Petugas PLN saat melakukan evakuasi terhadap ular yang ditemukan didalam gardu di Banjar Tebesaya Peliatan Ubud, Sabtu (23/5/2020) malam.
Petugas PLN saat melakukan evakuasi terhadap ular yang ditemukan didalam gardu di Banjar Tebesaya Peliatan Ubud, Sabtu (23/5/2020) malam.

GIANYAR, balipuspanews.com – Seekor ular ditemukan mati terpanggang di dalam gardu milik PLN di Banjar Tebesaya, Peliatan, Ubud, Sabtu (23/5/2020) malam. Akibatnya, gardu mengalami korsleting dan menyebabkan listrik padam 3 jam.

Dari informasi yang berhasil dihimpun, Minggu (24/5/2020), seekor ular masuk kedalam gardu milik PLN yang mendistribusikan listrik dari Desa Peliatan sampai ke Desa Padangtegal Ubud.

Saat ular tersebut masuk kedalam, gardu meledak dan mengakibatkan kerusakan hingga listrik padam selama tiga jam.

Salah seorang warga setempat, I Nyoman Astana mengatakan bahwa dirinya terkejut pada saat jam malam tiba-tiba listrik mati.

“Kalau malam kan tentu pemakaian listriknya sangat dibutuhkan, tiba-tiba mati dan setelah itu langsung saya laporkan ke PLN,” katanya.

Namun, anehnya dikatakan oleh Koming sapaan akrabnya bahwa dirinya tidak ada mendengar warga yang mengeluh.

“Dulu saat restoran, dan penginapan masih jalan, jangankan tiga jam, satu jam listrik padam pun sudah banyak yang mengeluh.

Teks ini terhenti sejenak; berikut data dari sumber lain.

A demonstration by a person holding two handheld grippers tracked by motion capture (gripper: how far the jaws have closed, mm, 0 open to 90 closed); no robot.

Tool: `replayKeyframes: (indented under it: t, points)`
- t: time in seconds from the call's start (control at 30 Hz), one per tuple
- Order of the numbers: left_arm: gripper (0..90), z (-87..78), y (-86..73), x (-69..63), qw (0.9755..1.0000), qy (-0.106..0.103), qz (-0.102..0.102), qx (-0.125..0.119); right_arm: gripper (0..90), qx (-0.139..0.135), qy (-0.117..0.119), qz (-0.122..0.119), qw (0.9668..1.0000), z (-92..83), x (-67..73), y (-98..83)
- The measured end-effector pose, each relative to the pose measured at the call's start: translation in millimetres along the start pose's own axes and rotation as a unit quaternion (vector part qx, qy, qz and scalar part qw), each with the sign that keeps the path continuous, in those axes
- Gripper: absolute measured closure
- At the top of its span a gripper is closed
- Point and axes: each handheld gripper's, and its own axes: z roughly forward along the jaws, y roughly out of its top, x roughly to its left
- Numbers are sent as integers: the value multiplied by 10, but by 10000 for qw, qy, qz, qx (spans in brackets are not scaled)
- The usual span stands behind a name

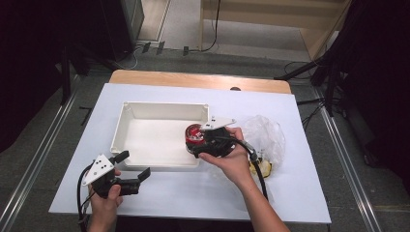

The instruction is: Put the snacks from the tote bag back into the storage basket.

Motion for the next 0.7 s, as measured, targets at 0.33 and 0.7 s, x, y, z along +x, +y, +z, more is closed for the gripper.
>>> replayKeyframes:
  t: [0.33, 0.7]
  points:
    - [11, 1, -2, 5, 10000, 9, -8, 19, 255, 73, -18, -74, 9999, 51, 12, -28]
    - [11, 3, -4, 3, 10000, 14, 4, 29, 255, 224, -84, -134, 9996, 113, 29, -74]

Tapi sekarang tidak saya dengar,” ujarnya.

Dikonfirmasi terpisah, Manajer Unit Layanan dan Pengadaan PLN Gianyar, Billy Ramadhana mengatakan, bahwa setelah mendapatkan laporan dari warga pihaknya langsung menerjunkan petugas ke lapangan. Setelah mencoba mencari tahu, petugas terkejut karena menemukan seekor ular yang mati terpanggang didalam gardu di Banjar Tebesaya Ubud.

“Petugas kami langsung mengevakuasi ular yang mati tersebut dan memperbaiki jaringan listrik yang padam,” ucapnya.

Kedepannya, untuk mengatasi masalah serupa pihaknya akan melakukan langkah pencegahan.

“Kami akan memasang jaring, supaya ular tidak bisa masuk kedalam gardu,” pungkasnya.